▶ [Recorded data]:

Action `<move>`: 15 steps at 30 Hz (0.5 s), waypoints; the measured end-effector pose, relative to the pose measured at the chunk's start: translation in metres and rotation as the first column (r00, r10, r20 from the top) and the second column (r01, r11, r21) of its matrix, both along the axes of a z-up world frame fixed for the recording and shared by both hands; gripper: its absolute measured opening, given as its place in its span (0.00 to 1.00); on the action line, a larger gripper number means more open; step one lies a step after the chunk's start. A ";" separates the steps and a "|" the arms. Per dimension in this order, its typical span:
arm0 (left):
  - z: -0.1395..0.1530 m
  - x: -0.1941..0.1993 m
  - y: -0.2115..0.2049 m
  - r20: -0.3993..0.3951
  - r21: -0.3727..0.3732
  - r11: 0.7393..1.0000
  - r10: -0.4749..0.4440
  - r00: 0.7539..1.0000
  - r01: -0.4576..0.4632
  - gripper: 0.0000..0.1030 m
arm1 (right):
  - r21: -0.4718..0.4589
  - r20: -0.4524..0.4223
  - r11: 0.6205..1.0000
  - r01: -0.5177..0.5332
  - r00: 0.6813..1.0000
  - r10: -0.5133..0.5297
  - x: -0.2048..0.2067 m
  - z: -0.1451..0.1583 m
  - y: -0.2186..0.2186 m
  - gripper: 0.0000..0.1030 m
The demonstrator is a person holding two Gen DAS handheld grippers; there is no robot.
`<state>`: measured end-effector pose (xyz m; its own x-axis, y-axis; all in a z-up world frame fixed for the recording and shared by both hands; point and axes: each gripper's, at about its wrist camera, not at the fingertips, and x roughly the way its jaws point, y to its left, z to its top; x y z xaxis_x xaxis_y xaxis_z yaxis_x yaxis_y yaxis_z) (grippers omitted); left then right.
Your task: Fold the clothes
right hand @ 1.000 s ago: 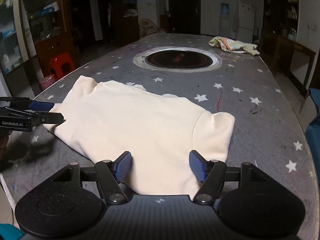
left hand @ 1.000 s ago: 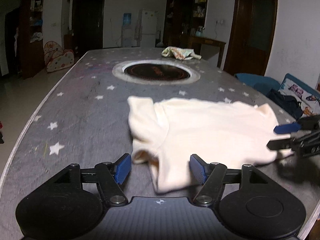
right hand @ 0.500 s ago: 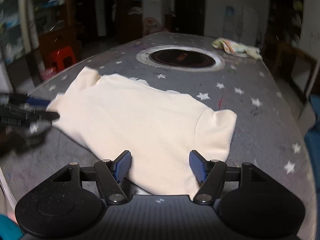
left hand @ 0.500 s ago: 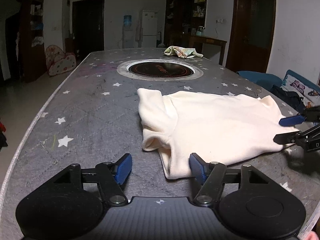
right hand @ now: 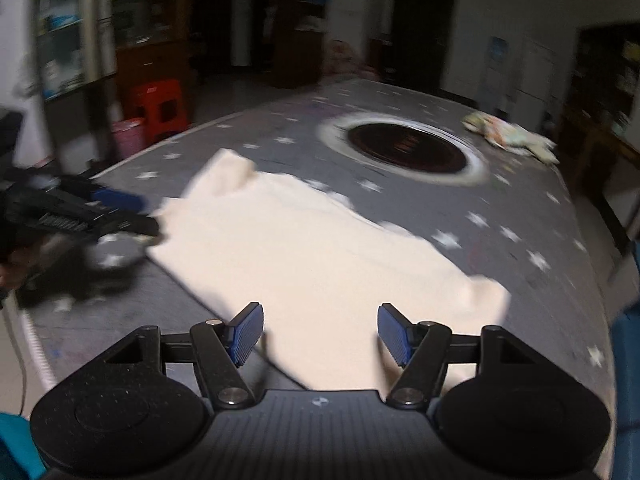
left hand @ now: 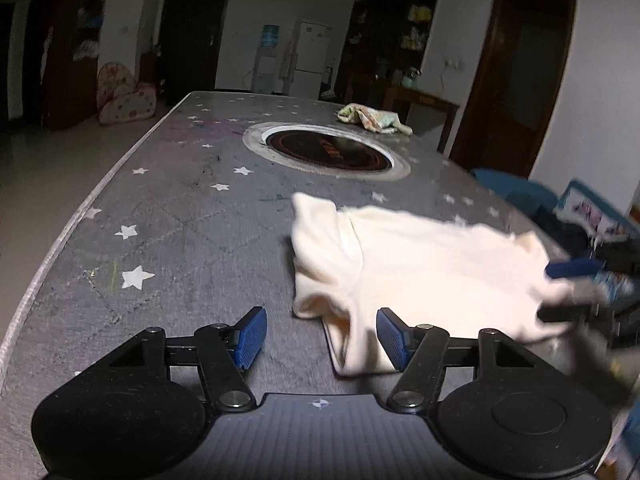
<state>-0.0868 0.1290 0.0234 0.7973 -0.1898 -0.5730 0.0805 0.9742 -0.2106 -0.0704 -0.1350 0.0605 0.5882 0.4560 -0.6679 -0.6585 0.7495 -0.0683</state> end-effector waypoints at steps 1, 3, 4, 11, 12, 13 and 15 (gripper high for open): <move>0.002 0.001 0.003 0.001 -0.011 1.000 0.010 1.000 -0.010 0.64 | -0.005 0.004 1.000 -0.024 1.000 0.024 -0.002 0.001 0.006 0.60; 0.005 0.002 0.008 0.004 -0.028 0.999 0.027 1.000 -0.027 0.65 | -0.017 0.008 0.996 -0.082 0.997 0.082 -0.009 0.004 0.022 0.58; 0.007 0.002 0.010 0.007 -0.033 0.999 0.035 0.999 -0.034 0.67 | -0.023 0.012 0.993 -0.115 0.993 0.115 -0.012 0.005 0.031 0.57; 0.013 0.009 0.027 -0.015 -0.148 0.985 0.085 0.996 -0.086 0.73 | -0.095 0.032 0.949 -0.301 0.952 0.305 -0.032 0.001 0.094 0.52; 0.013 0.010 0.028 -0.024 -0.169 0.981 0.091 0.996 -0.093 0.77 | -0.105 0.032 0.942 -0.317 0.946 0.322 -0.033 -0.001 0.101 0.52; 0.013 0.011 0.030 -0.033 -0.189 0.977 0.096 0.995 -0.101 0.80 | -0.115 0.032 0.936 -0.333 0.940 0.339 -0.033 -0.004 0.109 0.51; 0.012 0.012 0.030 -0.045 -0.213 0.971 0.100 0.994 -0.107 0.84 | -0.134 0.030 0.925 -0.356 0.931 0.363 -0.034 -0.009 0.123 0.50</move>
<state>-0.0746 0.1593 0.0357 0.8001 -0.2290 -0.5544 -0.0289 0.9084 -0.4170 -0.1046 -0.0125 0.0512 0.4369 0.5588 -0.7049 -0.8748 0.4464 -0.1884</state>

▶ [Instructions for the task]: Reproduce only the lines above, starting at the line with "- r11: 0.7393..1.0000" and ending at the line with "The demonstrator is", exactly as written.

▶ [Answer to this exercise]:
  - r11: 0.7393..1.0000
  - r10: -0.4749..0.4440
  - r00: 0.7539..1.0000
  - r01: -0.4576..0.4632
  - gripper: 0.0000..0.1030 m
arm1 (right):
  - r21: -0.4718..0.4589
  - r20: -0.4524..0.4223
  - r11: 0.6205..1.0000
  - r01: -0.5177..0.5332
  - r00: 0.6813..1.0000
  - r10: -0.5133..0.5297
  - x: -0.2048..0.2067 m
  - z: -0.1451..0.1583 m
  - y: -0.2186..0.2186 m
  - gripper: 0.0000..0.1030 m
The demonstrator is a person holding two Gen DAS handheld grippers; there is no robot.

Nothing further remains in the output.